Insurance firm CIS has reported savings of £30m on its
claims bill after restructuring its claims management processes and
systems around SAP software.
The motor and home insurer, which is owned by Co-operative
Financial Services, said the savings had come from process
improvements, improved anti-fraud measures and enhanced business
intelligence.
CIS embarked on a claims transformation programme 18 months ago
in a bid to better identify fraudulent claims and take out manual
and paper-based processes.
Replacing the firm’s ageing mainframe with a new system to
enable radical process change was the key challenge, with speed to
market another consideration.
Jamie Allsop, programme manager for claims transformation at
CIS, said SAP was chosen in part because CIS wanted maximum
out-of-the-box functionality.
“At the outset, the plan was to go live in July, but by keeping
customisation to a minimum we came in four months ahead of schedule
to begin the roll-out in April,” said Allsop.
“Our initial plan was less than 10% customisation, but we have
been able to improve on that partly because we could choose process
improvements that matched SAP’s functionality.”

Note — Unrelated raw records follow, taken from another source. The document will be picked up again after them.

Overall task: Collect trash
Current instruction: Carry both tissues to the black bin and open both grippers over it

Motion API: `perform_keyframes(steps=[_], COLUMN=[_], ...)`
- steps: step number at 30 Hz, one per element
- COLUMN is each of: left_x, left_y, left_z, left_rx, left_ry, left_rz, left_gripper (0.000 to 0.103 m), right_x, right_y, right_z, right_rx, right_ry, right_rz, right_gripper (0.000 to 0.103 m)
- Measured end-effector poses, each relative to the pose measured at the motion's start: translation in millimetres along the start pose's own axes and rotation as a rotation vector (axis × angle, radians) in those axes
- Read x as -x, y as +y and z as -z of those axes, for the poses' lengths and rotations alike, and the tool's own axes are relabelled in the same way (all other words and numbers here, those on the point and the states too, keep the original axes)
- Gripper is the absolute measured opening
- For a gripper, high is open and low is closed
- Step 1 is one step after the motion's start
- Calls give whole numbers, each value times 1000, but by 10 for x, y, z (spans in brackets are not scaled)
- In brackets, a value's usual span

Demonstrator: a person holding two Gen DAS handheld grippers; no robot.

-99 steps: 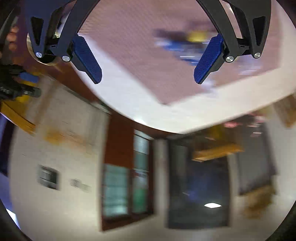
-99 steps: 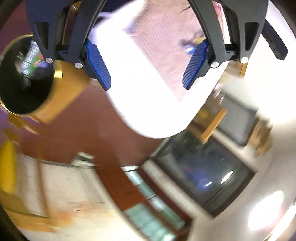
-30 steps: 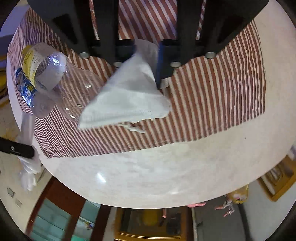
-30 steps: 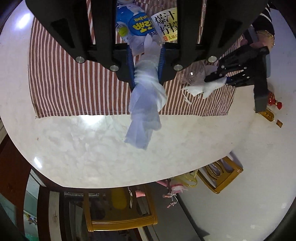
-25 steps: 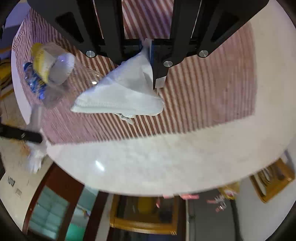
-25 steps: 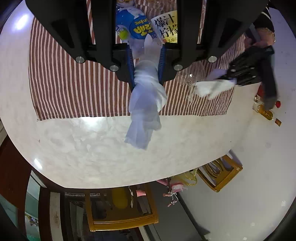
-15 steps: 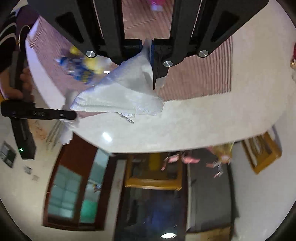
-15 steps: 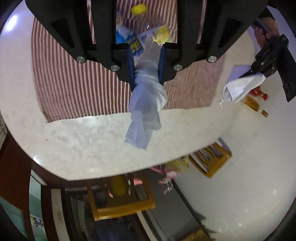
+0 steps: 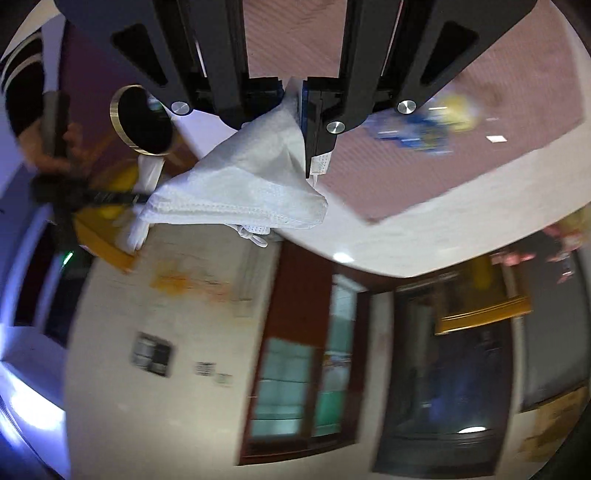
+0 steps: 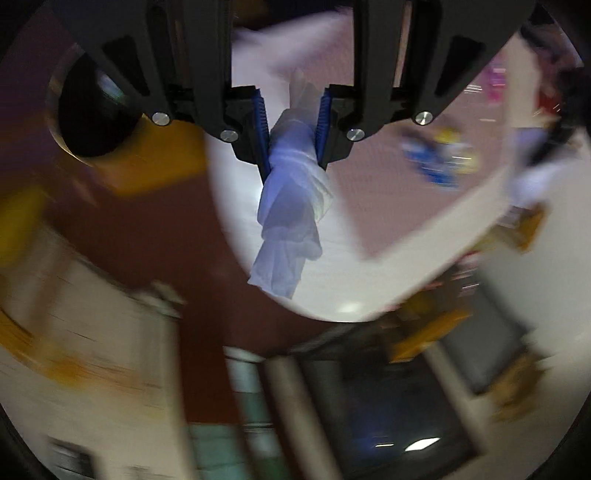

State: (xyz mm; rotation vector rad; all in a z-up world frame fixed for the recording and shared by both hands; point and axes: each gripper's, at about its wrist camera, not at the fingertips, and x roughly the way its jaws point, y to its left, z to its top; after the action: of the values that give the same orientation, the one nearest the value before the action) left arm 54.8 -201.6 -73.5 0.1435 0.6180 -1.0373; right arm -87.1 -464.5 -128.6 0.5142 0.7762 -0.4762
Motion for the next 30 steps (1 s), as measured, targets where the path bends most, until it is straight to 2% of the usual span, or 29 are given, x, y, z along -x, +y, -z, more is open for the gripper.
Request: perform_keyframes(steps=[3, 8, 11, 12, 13, 14, 15, 16, 18, 23, 26, 28, 30], left_x=[-197, -443, -550, -597, -641, -655, -707, -754, -920, -1506, -2036, -2527, -2935], left_y=[-469, -1239, -1486, -1576, -1654, -1687, -1731, -1768, -1923, -2375, -2753, -3009, -3253], left_z=[50, 163, 204, 200, 195, 200, 191, 189, 185, 295, 484, 674, 909], left_rx=[-35, -152, -197, -212, -223, -229, -241, -255, -287, -348, -387, -356, -364], left_ry=[24, 92, 121, 131, 139, 145, 156, 163, 186, 270, 368, 484, 581], left_rz=[84, 179, 203, 209, 219, 229, 241, 244, 263, 342, 404, 474, 473], left_gripper=[6, 6, 6, 6, 6, 6, 6, 6, 6, 6, 6, 6, 7], right_x=[-39, -338, -543, -636, -715, -815, -831, -808, -713, -143, 245, 445, 550], right_y=[-703, -1482, -1879, -2028, -2114, -2221, -2298, -2393, -2483, -2773, -2974, -3033, -3071], right_z=[297, 714, 853, 901, 926, 964, 997, 1028, 1079, 1067, 1093, 1114, 1102], right_rx=[-106, -239, -312, -331, -336, -349, -365, -399, -442, -569, -635, -656, -651], right_ry=[39, 104, 133, 155, 188, 235, 250, 244, 212, 58, -38, -79, -99], right_rz=[144, 240, 283, 303, 316, 339, 353, 355, 335, 367, 399, 415, 435], right_gripper=[23, 23, 25, 37, 63, 72, 74, 74, 82, 82, 83, 84, 84])
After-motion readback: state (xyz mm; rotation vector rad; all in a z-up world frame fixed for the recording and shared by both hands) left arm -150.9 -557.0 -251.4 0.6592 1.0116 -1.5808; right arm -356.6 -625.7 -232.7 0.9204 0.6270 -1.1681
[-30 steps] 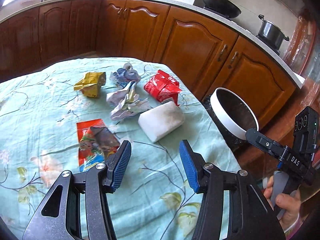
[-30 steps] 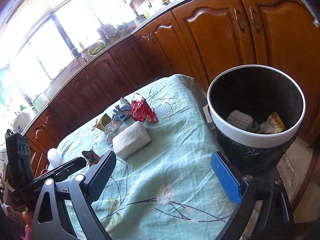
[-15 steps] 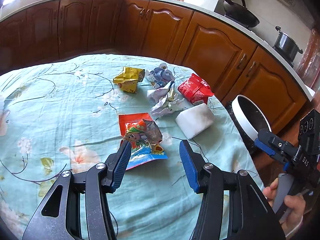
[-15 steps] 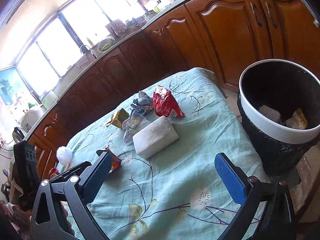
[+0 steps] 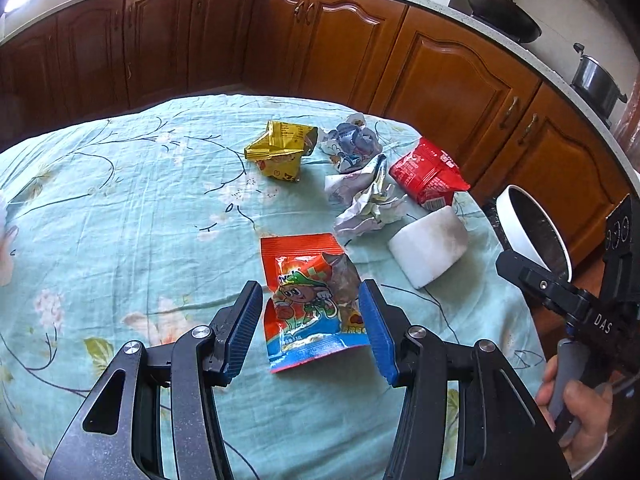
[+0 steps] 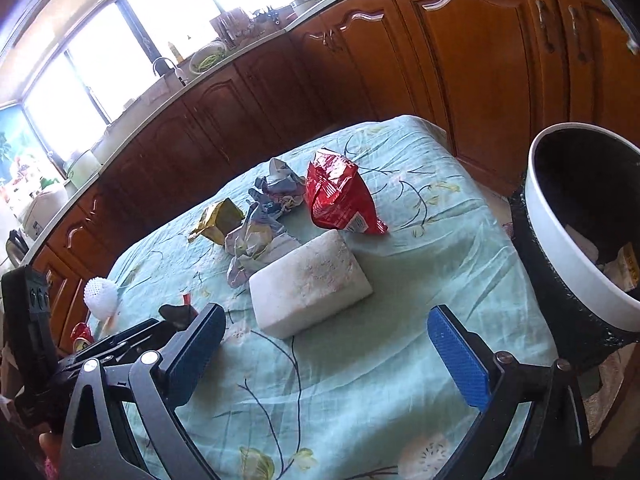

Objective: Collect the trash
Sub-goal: 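Move both open tools back over the table toward the orange candy bag, then grasp the orange candy bag with the left tool while the right tool grasps the white foam block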

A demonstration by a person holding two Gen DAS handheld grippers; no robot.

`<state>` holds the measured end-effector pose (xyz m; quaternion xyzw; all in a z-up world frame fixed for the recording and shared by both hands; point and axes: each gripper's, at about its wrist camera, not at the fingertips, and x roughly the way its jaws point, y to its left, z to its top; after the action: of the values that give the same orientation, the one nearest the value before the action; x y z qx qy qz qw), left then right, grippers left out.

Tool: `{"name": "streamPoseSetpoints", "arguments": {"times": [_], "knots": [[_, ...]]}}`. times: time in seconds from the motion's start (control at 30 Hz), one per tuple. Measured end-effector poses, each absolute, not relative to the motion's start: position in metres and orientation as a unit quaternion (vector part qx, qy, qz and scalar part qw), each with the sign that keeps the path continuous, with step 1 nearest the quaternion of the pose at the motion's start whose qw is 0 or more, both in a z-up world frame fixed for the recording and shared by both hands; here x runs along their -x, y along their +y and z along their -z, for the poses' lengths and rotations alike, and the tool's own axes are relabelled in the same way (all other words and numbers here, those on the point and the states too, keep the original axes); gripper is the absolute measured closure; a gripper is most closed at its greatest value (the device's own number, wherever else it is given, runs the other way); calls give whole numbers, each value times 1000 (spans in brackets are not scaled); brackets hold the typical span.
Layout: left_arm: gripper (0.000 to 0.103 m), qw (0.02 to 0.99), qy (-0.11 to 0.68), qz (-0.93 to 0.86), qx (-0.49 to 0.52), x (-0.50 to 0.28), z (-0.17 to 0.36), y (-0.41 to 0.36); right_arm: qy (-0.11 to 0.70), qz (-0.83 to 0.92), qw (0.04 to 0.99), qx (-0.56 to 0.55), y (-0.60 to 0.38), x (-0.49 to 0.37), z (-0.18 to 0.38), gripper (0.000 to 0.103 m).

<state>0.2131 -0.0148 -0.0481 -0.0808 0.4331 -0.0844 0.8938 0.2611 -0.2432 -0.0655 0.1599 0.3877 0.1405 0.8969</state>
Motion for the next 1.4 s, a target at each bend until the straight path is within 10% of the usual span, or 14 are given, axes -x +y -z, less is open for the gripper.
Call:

CIS is working with SAP and Accenture to implement the system,
which has so far been rolled out to about half of its 350 motor
claims staff. Everyone on the motor side should be on the system by
the end of July, and by October its household claims handlers will
embark a similar phased transition.
The change programme has enabled CIS to reduce the number of
claims offices from 18 to seven, the company said.
“The 18 offices we once had were all generalist claims offices,”
said Allsop. “Now we have a front office running SAP that performs
a triage function and can process simple claims in its own right,
or else pass on more complex cases. With this framework in place,
we plan to eventually have the hub front-office plus just four
specialist offices.”
Alongside the SAP deployment, CIS is also using document imaging
software from Vignette, enabling the firm to move towards a
paperless environment where all documents are scanned to be
presented on the SAP workflow.
The transformation programme has seen all claims staff issued
with desktop PCs – one to four was the ratio until recently – which
run on Windows 2000 and link with IBM’s DB2 database.